When you reach the line containing "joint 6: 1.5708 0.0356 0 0", stop after it; until then, copy each line of the listing exactly, starting with the first.

*** Opening Provided data ***

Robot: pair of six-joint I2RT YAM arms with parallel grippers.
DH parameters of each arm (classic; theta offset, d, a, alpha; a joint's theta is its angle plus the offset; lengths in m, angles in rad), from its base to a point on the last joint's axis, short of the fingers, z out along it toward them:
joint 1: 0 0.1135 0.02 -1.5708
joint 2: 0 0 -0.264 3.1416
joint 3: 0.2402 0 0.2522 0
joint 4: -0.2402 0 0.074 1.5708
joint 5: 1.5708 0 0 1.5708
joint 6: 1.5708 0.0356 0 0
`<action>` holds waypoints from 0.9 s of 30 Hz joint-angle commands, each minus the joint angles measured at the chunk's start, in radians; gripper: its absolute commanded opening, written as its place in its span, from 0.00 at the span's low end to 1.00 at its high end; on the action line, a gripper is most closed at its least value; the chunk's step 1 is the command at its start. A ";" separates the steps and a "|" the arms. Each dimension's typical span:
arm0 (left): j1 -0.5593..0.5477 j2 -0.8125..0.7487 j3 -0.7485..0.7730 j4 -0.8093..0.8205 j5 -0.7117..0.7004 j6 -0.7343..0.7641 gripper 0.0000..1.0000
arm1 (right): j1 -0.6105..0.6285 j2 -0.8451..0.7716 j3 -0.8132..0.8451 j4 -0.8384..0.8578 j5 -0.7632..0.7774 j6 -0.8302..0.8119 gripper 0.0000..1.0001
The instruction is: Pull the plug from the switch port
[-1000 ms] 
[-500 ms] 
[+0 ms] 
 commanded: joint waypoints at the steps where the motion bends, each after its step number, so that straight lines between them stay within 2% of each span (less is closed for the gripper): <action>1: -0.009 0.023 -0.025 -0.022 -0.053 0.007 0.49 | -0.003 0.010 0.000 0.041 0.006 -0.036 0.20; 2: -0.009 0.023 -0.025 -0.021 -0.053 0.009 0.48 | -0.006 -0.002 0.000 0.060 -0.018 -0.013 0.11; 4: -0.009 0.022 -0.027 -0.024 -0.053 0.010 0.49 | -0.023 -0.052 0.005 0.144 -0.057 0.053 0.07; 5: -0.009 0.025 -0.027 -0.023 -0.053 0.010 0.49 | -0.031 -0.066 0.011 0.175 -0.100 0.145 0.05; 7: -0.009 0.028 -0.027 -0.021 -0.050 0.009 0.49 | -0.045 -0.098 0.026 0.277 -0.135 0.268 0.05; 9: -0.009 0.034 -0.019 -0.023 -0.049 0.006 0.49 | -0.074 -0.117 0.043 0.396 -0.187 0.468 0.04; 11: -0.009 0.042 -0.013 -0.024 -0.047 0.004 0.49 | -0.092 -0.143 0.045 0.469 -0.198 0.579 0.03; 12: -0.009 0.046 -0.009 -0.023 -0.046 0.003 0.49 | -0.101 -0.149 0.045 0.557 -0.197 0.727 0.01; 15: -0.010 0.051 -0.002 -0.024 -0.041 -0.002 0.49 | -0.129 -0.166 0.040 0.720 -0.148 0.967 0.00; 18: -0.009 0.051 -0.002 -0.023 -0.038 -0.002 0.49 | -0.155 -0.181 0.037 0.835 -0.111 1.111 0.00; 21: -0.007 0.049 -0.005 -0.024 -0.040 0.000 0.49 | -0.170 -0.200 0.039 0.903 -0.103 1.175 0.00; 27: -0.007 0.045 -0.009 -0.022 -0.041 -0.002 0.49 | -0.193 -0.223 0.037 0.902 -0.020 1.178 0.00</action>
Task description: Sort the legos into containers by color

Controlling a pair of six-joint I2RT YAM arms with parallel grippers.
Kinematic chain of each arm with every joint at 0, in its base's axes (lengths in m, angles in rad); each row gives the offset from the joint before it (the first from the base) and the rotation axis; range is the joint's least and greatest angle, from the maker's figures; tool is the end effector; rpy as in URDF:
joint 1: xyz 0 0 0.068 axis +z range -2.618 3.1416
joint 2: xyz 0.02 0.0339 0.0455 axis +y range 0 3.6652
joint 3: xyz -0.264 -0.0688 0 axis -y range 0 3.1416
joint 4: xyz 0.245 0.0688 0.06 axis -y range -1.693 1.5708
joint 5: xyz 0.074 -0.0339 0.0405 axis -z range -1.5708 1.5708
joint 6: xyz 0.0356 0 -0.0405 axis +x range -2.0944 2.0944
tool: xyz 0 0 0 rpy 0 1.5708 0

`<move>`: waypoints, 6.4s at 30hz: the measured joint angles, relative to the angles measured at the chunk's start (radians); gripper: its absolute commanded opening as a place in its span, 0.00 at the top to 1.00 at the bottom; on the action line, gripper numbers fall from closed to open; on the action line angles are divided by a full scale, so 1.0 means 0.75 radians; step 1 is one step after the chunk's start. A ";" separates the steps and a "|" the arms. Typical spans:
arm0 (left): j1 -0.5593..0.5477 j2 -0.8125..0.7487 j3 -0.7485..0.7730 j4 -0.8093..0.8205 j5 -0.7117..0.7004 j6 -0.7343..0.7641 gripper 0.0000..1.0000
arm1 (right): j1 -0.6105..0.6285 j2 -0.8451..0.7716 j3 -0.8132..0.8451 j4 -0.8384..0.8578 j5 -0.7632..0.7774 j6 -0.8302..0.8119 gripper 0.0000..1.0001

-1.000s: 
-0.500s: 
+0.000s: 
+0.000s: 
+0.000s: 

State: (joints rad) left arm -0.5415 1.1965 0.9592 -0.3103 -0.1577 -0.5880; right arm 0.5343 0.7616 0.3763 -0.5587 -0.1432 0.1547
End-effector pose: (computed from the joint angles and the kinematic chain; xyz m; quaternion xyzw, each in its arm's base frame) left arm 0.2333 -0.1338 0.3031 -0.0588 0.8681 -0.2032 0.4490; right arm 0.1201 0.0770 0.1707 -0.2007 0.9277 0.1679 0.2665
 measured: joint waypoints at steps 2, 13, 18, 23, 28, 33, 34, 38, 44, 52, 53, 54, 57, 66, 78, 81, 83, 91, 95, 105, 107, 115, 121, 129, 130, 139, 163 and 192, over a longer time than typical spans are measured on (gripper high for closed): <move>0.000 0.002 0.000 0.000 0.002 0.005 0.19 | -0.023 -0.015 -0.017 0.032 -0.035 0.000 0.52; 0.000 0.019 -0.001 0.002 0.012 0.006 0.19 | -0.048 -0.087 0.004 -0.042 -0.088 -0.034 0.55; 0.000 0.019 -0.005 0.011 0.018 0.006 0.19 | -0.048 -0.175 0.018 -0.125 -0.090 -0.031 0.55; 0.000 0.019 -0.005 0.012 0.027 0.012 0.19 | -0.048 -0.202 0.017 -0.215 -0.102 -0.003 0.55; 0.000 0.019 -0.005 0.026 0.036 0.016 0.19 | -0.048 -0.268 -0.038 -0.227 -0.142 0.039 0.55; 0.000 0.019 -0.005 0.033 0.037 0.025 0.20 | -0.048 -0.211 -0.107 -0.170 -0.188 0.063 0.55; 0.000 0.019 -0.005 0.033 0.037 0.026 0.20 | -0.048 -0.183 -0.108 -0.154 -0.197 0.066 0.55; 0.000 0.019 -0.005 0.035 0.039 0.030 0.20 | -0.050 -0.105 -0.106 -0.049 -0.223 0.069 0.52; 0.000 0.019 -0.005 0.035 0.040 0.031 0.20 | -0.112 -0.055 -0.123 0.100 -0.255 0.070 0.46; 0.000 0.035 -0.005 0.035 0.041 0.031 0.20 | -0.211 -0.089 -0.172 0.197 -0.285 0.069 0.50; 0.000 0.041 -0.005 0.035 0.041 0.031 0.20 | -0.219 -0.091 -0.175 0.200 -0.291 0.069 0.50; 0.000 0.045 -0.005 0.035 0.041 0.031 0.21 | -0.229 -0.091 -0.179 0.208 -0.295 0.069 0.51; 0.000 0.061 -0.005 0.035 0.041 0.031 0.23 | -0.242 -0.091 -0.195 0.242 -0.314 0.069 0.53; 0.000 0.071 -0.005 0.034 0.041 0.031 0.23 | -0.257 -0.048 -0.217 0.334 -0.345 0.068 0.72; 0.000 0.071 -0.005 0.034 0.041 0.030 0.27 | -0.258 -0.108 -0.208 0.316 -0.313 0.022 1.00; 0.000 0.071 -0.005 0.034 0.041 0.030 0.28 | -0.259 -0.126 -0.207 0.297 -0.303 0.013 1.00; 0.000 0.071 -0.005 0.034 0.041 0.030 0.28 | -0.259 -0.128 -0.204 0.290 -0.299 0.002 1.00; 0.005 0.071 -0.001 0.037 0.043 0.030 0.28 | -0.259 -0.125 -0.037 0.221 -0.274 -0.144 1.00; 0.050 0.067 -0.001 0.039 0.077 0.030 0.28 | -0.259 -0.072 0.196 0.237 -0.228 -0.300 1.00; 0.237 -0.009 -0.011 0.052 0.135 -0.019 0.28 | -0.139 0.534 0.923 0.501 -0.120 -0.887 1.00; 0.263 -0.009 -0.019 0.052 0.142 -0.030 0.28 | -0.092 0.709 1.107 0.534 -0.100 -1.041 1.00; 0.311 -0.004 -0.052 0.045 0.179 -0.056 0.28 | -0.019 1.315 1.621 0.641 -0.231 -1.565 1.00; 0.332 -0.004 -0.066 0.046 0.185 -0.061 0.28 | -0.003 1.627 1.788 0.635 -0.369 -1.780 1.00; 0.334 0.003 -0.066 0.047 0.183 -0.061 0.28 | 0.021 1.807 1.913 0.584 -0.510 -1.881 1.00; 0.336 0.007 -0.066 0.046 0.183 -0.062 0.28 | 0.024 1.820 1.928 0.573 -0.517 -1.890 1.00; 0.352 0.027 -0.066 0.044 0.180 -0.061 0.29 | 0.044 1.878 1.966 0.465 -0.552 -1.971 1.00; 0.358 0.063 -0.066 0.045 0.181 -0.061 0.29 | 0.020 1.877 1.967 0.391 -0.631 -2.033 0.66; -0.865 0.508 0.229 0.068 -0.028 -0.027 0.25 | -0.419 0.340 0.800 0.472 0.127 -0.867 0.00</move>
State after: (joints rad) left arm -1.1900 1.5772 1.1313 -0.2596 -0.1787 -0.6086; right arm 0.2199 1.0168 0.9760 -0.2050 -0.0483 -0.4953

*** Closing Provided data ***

Problem solution:
Robot: pair of six-joint I2RT YAM arms with parallel grippers.
DH parameters of each arm (classic; theta offset, d, a, alpha; a joint's theta is its angle plus the offset; lengths in m, angles in rad), from its base to a point on the last joint's axis, short of the fingers, z out along it toward them:
joint 1: 0 0.1135 0.02 -1.5708
joint 2: 0 0 -0.264 3.1416
joint 3: 0.2402 0 0.2522 0
joint 4: -0.2402 0 0.074 1.5708
joint 5: 1.5708 0 0 1.5708
joint 6: 1.5708 0.0356 0 0

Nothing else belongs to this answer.